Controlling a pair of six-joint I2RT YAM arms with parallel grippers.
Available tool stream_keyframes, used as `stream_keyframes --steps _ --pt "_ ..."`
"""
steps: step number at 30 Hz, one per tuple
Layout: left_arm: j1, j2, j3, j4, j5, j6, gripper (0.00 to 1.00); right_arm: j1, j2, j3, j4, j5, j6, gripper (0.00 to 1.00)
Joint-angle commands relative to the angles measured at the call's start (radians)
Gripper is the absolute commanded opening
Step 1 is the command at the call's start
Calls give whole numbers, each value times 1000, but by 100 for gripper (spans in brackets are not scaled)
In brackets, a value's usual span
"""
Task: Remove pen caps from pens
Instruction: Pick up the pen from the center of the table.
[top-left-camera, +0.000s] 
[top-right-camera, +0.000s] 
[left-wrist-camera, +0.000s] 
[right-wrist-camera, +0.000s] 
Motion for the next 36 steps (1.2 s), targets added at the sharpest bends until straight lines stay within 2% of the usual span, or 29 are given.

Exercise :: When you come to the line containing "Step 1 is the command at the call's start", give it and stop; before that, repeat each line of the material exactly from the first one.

Solution ::
Controlling a pair of six-joint I2RT YAM arms with parallel grippers.
Available tool stream_keyframes, used as `stream_keyframes --steps _ --pt "_ ..."`
"""
steps: step number at 30 Hz, one per tuple
Layout: left_arm: j1, j2, j3, j4, j5, j6, gripper (0.00 to 1.00); right_arm: j1, j2, j3, j4, j5, j6, gripper (0.00 to 1.00)
Joint-angle commands relative to the angles measured at the call's start (radians)
Gripper is the absolute commanded opening
Step 1 is the command at the call's start

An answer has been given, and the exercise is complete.